This year was not pretty. The timeline, when I sit and write it out, is full of very sad news, hard lessons, and loss – for me and so many I love. This year has felt lonely, and painful. It has also been one of the best years of my life, full of unexpected gifts. Confused? Me too.
I made less money, accumulated more debt, and spent less time with friends and family. I carried more self doubt, and made more people unhappy than ever before. It was the first year since 1998, that I have lived without even one pet, after Joules left us this summer. It marked the first time someone I love was very ill, and I was completely unable to help. This year gave my first go-round working with the completely overwhelming feelings of inadequacy, mortality, and limitation, all at once.
Inevitably, because of that, I grew. Growing this much at 39 years of age, has made the ground feel very shaky. Aside from the year’s highlights and hard truths, I changed everything. I not only pushed my comfort zones, I set them on fire. I closed my private practice, and was really honest with people that I, in fact, could not be consistent for them. I went to work in a preschool after 8 years as a nurse practitioner and business owner. I started a 200 hour yoga teacher training, and completed my certification to teach children yoga. That alone was super terrifying – because everyone in central Oregon is a yoga teacher. Seriously.
So, I was certain, for the better part of this year, that I was out of my ever-loving mind. I isolated. I deleted my Facebook, which felt weird, really weird. But then I learned that I don’t have to look good on Facebook, and get nods from others, to know that the life I have is beautiful. All of the time I spent outside with my children really happened, even though it happened in private. In fact, it was really strange to wonder if my moments meant as much as the ones others were posting online. I asked myself, “Why has this kind of thinking taken such a hold on us all?” And now I think I understand how to use these kind of tools a little differently, and less treacherously. We’ll see.
That was not the only unexpected freedom I stumbled upon. Perhaps the most surprising and odd discovery was this: the less money I made, the happier and lighter I felt, even in spite of the financial stressors. My sense of humor returned, my diet changed, I started drinking more water, and I was more active. The less ego I had to show up with, the more I liked myself, even with all the fear. And when I told people, “yeah, I’m a nurse practitioner, working in a preschool,” and smiled, they smiled too.
And really, why wouldn’t I go work in a preschool? The one thing I’ve always loved is being with children. After years of being stressed beyond belief, I get to go to work where I am greeted exuberantly and hugged. I hug kids, and teach them yoga, and sing songs, for money! I hang out with really, really nice people, who are so nice to me. We watch kids grow up and make gains in speech and motor development and socialization, and when I’m not at preschool, I teach yoga to older kids, and show them how to calm their bodies, and we laugh. This is work?

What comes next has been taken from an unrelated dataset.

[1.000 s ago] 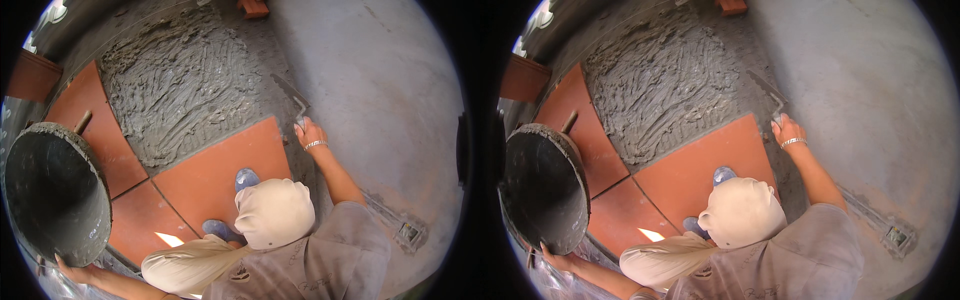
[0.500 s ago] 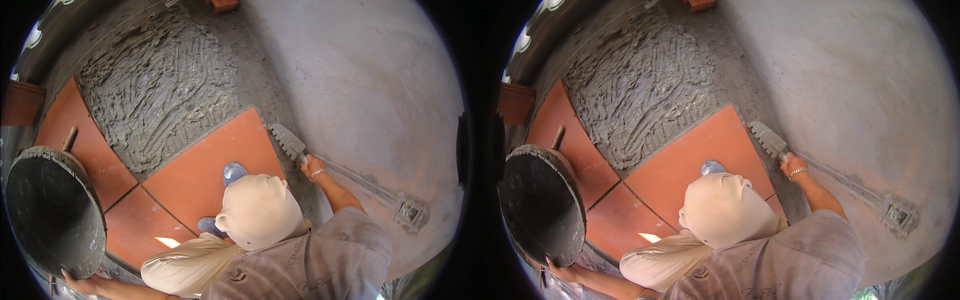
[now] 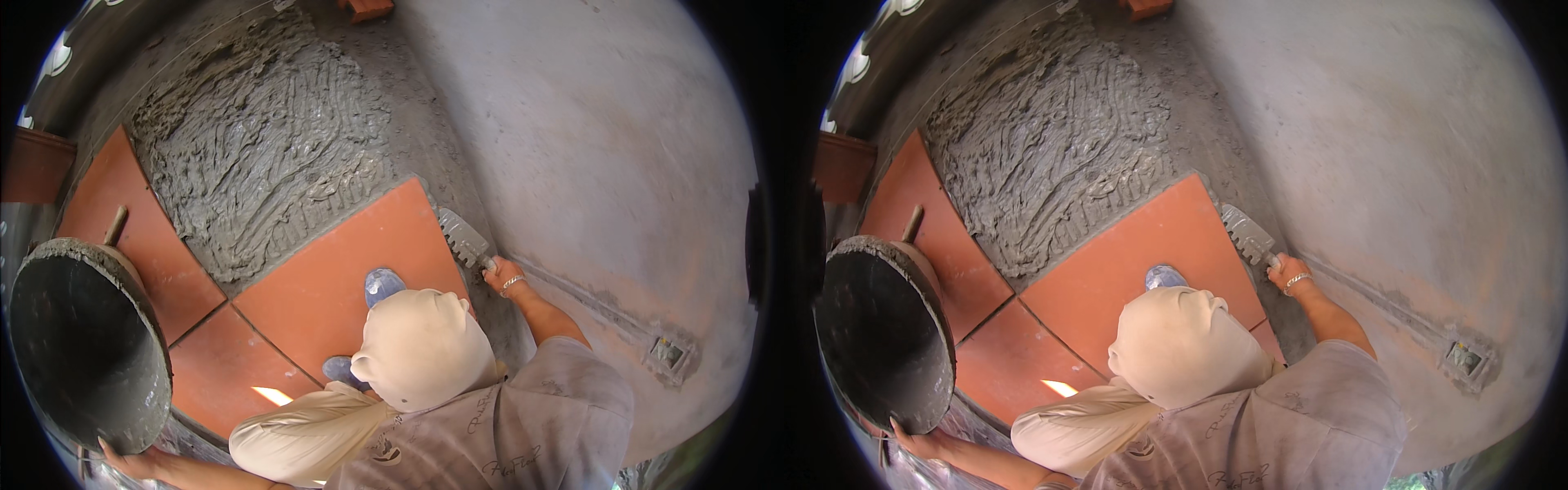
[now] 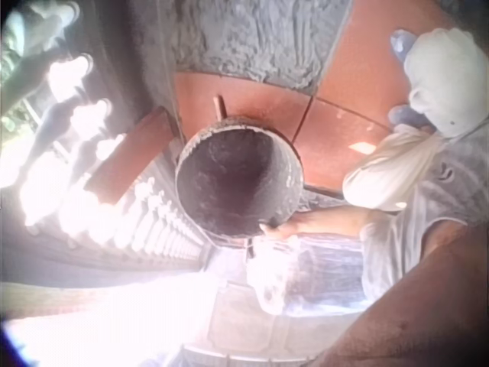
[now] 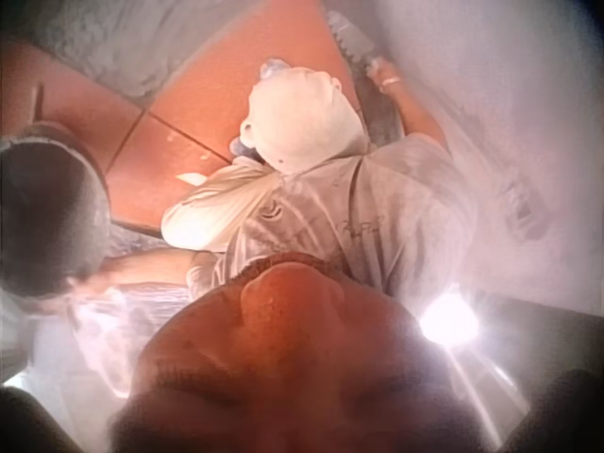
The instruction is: The person spreads cement on the floor using a trowel, places red tiles, and taps them with a rubber mallet to level and secure them. The person repeatedly scoops cement from a bucket and spreads it before laying each tile.
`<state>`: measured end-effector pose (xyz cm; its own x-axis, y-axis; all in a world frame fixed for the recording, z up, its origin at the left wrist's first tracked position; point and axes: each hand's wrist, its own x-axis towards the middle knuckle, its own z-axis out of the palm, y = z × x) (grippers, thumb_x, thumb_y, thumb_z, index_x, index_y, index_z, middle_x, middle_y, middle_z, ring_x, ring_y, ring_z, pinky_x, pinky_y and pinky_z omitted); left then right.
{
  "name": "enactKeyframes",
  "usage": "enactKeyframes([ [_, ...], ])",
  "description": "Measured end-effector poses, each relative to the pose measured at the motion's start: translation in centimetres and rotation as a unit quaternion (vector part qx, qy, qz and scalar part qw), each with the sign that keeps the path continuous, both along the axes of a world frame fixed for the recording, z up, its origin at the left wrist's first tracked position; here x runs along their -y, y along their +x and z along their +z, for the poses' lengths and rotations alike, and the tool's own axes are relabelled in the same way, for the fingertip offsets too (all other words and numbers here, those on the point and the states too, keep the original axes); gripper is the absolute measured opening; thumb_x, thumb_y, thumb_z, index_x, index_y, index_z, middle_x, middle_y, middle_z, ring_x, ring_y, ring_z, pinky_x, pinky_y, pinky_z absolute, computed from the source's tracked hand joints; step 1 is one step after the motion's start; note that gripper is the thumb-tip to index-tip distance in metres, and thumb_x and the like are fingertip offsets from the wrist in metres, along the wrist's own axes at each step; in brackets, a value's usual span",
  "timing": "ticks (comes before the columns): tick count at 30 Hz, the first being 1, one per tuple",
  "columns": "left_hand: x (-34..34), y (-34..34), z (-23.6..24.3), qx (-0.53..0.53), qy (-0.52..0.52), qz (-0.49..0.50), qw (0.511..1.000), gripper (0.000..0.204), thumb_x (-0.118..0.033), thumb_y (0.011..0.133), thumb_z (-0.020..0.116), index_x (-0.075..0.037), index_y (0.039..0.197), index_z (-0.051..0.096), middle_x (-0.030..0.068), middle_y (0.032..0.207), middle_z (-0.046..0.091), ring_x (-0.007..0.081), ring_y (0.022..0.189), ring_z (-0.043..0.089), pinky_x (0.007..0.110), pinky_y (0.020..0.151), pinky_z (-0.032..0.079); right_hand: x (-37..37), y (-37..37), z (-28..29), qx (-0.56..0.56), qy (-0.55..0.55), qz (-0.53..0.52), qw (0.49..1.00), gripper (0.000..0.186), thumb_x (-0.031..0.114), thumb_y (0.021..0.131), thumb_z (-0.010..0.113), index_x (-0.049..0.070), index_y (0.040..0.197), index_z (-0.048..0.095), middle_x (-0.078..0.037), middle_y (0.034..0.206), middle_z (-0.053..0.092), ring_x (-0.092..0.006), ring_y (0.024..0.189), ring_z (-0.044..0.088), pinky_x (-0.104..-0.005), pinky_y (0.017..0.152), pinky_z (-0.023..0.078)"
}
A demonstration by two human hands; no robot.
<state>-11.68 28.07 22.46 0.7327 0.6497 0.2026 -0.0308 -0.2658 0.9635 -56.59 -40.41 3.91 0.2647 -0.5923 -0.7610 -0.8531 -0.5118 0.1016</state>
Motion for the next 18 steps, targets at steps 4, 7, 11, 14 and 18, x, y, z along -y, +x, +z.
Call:
enactKeyframes([
  [4, 0.9, 0.1, 0.3, -0.008, -0.003, 0.002, 1.000, 0.039, -0.017, 0.095, 0.056, 0.015, 0.117, 0.060, 0.0223, 0.121, 0.063, 0.0306, 0.106, 0.063, 0.040, 0.094, 0.052, 1.1, -0.3, -0.9, 0.019, 0.017, -0.001, 1.000, 0.036, 0.040, 0.083, 0.067, 0.007, 0.096, 0.063, -0.022, 0.096, 0.070, -0.0435, 0.094, 0.065, -0.0499, 0.082, 0.051],
  [7, 0.7, 0.2, 0.4, -0.008, -0.034, -0.010, 0.999, 0.038, -0.016, 0.094, 0.056, 0.014, 0.117, 0.060, 0.0221, 0.121, 0.063, 0.0304, 0.105, 0.063, 0.040, 0.094, 0.052, 1.6, 0.1, -1.0, 0.005, 0.009, 0.004, 1.000, 0.036, 0.040, 0.082, 0.068, 0.007, 0.095, 0.063, -0.022, 0.097, 0.070, -0.0432, 0.095, 0.065, -0.0499, 0.083, 0.051],
  [11, 0.6, 0.0, 0.2, -0.005, 0.010, -0.006, 1.000, 0.038, -0.017, 0.095, 0.055, 0.014, 0.117, 0.060, 0.0216, 0.121, 0.063, 0.0302, 0.106, 0.063, 0.040, 0.095, 0.051, 1.8, 1.0, -1.0, 0.001, 0.004, 0.006, 1.000, 0.036, 0.040, 0.081, 0.069, 0.008, 0.096, 0.063, -0.022, 0.096, 0.070, -0.0431, 0.095, 0.065, -0.0491, 0.083, 0.051],
  [14, 0.4, -0.1, 0.1, -0.003, -0.009, -0.011, 1.000, 0.038, -0.018, 0.095, 0.055, 0.014, 0.116, 0.061, 0.0211, 0.120, 0.064, 0.0299, 0.106, 0.063, 0.040, 0.096, 0.051, 2.2, 1.5, -1.2, 0.008, 0.015, 0.004, 1.000, 0.035, 0.040, 0.081, 0.069, 0.008, 0.095, 0.063, -0.021, 0.096, 0.070, -0.0429, 0.095, 0.065, -0.0488, 0.084, 0.051],
  [18, -0.3, 0.1, 0.2, -0.011, -0.024, -0.016, 1.000, 0.038, -0.018, 0.095, 0.055, 0.014, 0.116, 0.062, 0.0207, 0.119, 0.064, 0.0296, 0.105, 0.063, 0.039, 0.095, 0.050, 2.9, 1.3, -1.4, 0.024, 0.032, 0.006, 0.999, 0.036, 0.040, 0.081, 0.069, 0.008, 0.096, 0.064, -0.021, 0.096, 0.070, -0.0430, 0.095, 0.065, -0.0487, 0.084, 0.051],
])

Really, in a nutshell, I have squeezed just about all the glamour out of my life, in favor of simplicity and sweetness. The more I buck the illusion of importance and the pressure to shine out into the world in a serious, authoritative way, the more I’ve reclaimed my actual self. And, as much as it saddens me to write this, I am starting to know my young family in a way I couldn’t even comprehend a year ago.
I’ve been able to soften, and to figure out, after many years with the same man, that I have to actually invite him in to the inside of my heart, where the good stuff can happen. It is, it turns out, safe to be soft instead of prickly, small instead of grand, and utterly imperfect, in front of him, every day. This particular change has made all the difference, and though I don’t know how to put it into words, I can say I am a little bit swallowed up by the fact that I did not know I was keeping walls up for so long. This is what we do, I think.
In the wake of a somewhat lousy year, I’m happy to say I’ve learned how speaking up, holding boundaries, and pushing back sometimes shows me, without a doubt, what I already knew, but was too afraid or impatient to face. I understand, more clearly, that I do not have to play games or follow foolish rules, because it will not serve me in the long run, and what others think of me is not what I have to answer to on the pillow each night. I’ve made friends with feelings of discomfort, and come to honor the value of staying, rather than lacing up to outrun.
As this year rolls to an end, I see things more clearly, and with less glossy overlay. I am less tolerant, and yet, more loving. I feel brave and foolish at the same time, and a lot of the time I feel very lost. I worry, a lot, about some friends who are facing big health problems, or big emptiness that takes up too much space for them. I am loving with a heart that feels older, and a bit weary, but maybe wiser. I am taking better care of myself and the people here with me, and though I have 2015 to thank for that, maybe the next year could be a little more gentle?